WHAT IS REQUIRED.
Reproduce the listing word for word. Skip any image.

GIVEN MATERIAL.
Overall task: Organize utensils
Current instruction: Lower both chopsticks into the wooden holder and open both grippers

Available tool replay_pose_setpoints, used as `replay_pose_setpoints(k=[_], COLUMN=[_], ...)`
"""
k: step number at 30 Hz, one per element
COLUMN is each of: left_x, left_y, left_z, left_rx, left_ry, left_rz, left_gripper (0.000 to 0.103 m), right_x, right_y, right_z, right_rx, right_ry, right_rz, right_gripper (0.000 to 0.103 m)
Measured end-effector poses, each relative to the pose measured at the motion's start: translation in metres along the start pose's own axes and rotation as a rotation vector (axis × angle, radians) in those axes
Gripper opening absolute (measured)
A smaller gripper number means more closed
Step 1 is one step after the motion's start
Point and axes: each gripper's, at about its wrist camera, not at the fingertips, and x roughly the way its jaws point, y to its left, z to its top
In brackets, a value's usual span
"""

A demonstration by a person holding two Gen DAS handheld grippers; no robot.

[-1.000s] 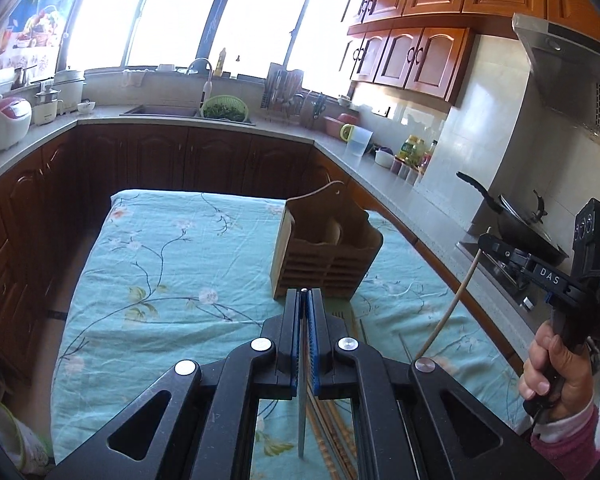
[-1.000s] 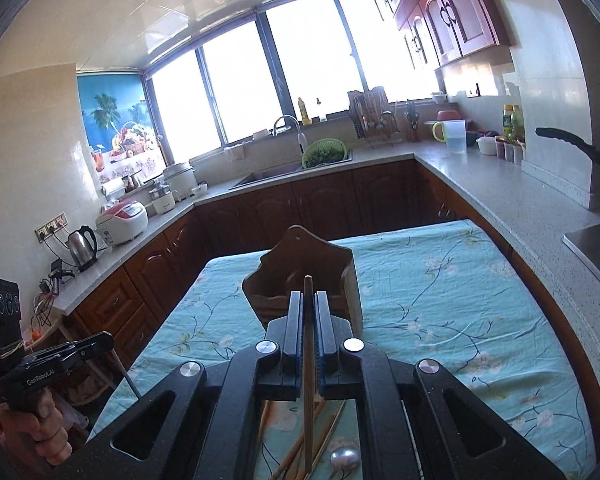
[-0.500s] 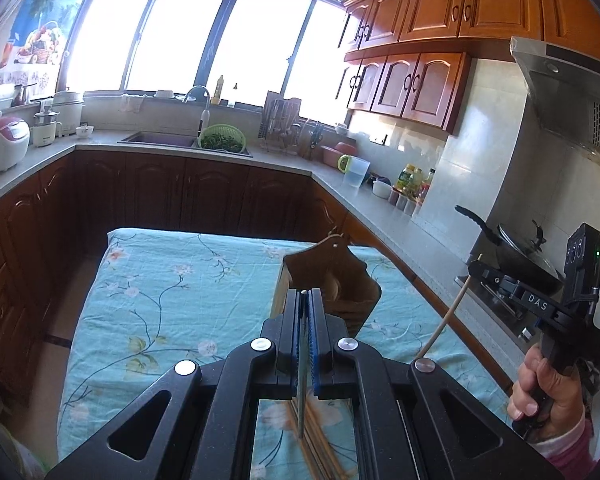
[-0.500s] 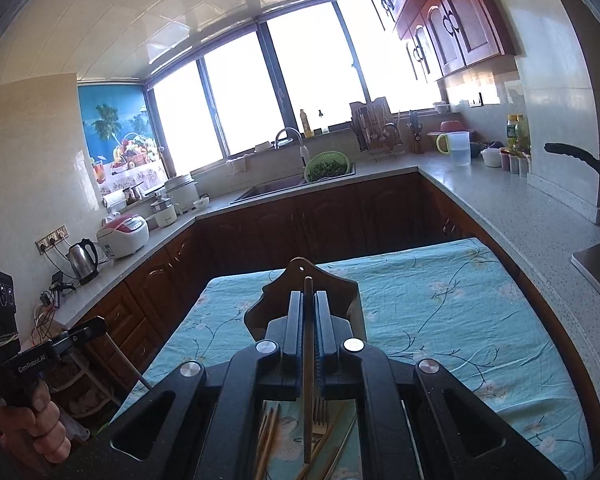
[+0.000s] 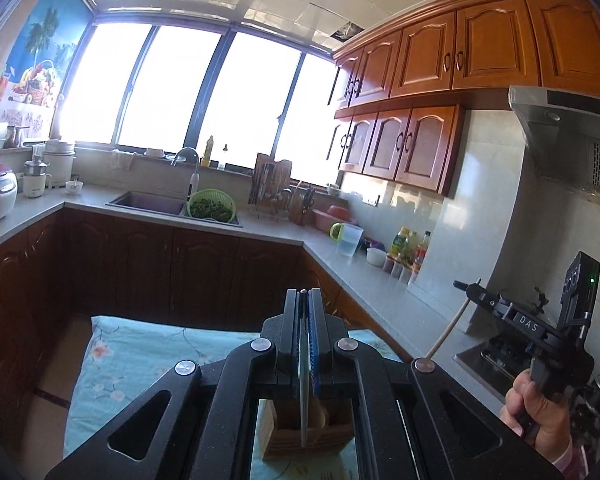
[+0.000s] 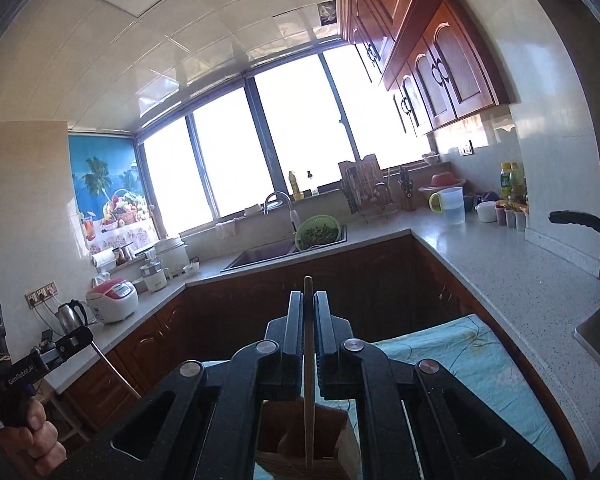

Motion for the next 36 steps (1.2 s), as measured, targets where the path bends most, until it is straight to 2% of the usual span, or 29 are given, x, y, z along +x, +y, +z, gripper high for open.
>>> replay_pose_setpoints(k=[4, 10, 14, 19, 24, 31, 35, 36], left_x=[0.046, 0.119, 0.156, 0.188, 0.201, 0.182, 0.173, 0.170], left_y=[0.005, 0.027, 0.037, 0.037, 0.029, 0.039, 0.041, 0.041], left_z=[-0.013, -0.057, -0.086, -0.103, -0.089, -0.083, -0.083, -0.082], left_rx=[-0.011, -0.077, -0.116, -0.127, -0.120, -0.118, -0.117, -0.121], left_ry=[-0.002, 0.055, 0.087, 0.123, 0.139, 0.142, 0.160, 0.163], left_rz=[0.028, 0.069, 0.098, 0.103, 0.107, 0.118, 0.129, 0.128], left_gripper=[0.002, 0.002, 0.002, 0.002, 0.003, 0.004, 0.005, 0.013], right_x=[0.030, 0.072, 0.084, 0.094, 0.095, 0.099, 0.102, 0.101], right_y=[-0.009, -0.031, -0.042, -0.047, -0.048, -0.049, -0.053, -0.054], right_z=[-0.007, -0.049, -0.076, -0.092, -0.094, -0.091, -0.091, -0.091], right_rx=[0.014, 0.054, 0.075, 0.089, 0.085, 0.090, 0.112, 0.116], right_ry=[0.007, 0.065, 0.080, 0.108, 0.111, 0.126, 0.142, 0.144], right_rz=[-0.018, -0.049, -0.064, -0.068, -0.079, -0.083, -0.080, -0.085], right_gripper=[0.005, 0.005, 0.005, 0.005, 0.005, 0.006, 0.015, 0.021])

PROBLEM SOLUTION.
Overall task: Organize utensils
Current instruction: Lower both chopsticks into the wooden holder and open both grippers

Available tool replay_pose_setpoints, used as `replay_pose_setpoints(k=[_], COLUMN=[_], ...)`
"""
k: step number at 30 Hz, one per element
COLUMN is each of: left_x, left_y, left_z, left_rx, left_ry, left_rz, left_gripper (0.000 to 0.103 m), right_x, right_y, right_z, right_rx, right_ry, right_rz, right_gripper (0.000 to 0.103 m)
Measured end-effector poses, each relative to the pose measured at the motion's start: translation in metres along the start pose's own axes and rotation as a rotation vector (axis × angle, radians) in those axes
Gripper opening absolute (measured)
A smaller gripper number means more closed
Step 1 is one step after the motion's start
Point and axes: each gripper's, at about its wrist camera, not at the fingertips, and x roughly the way its jaws point, y to its left, z to its top
In brackets, a value's usual span
"""

A demonstration by a person holding two Gen DAS handheld grippers; no robot.

[-1.000s] 
[-1.000s] 
[-0.500s] 
[-0.500s] 
[+0.000s] 
[+0.000s] 

Motion for the next 36 steps (1.2 s), as measured, targets where the path bends most, until it is straight to 2% of the usual span, or 29 are given, x, y, z along +x, +y, +z, gripper high for open.
>>> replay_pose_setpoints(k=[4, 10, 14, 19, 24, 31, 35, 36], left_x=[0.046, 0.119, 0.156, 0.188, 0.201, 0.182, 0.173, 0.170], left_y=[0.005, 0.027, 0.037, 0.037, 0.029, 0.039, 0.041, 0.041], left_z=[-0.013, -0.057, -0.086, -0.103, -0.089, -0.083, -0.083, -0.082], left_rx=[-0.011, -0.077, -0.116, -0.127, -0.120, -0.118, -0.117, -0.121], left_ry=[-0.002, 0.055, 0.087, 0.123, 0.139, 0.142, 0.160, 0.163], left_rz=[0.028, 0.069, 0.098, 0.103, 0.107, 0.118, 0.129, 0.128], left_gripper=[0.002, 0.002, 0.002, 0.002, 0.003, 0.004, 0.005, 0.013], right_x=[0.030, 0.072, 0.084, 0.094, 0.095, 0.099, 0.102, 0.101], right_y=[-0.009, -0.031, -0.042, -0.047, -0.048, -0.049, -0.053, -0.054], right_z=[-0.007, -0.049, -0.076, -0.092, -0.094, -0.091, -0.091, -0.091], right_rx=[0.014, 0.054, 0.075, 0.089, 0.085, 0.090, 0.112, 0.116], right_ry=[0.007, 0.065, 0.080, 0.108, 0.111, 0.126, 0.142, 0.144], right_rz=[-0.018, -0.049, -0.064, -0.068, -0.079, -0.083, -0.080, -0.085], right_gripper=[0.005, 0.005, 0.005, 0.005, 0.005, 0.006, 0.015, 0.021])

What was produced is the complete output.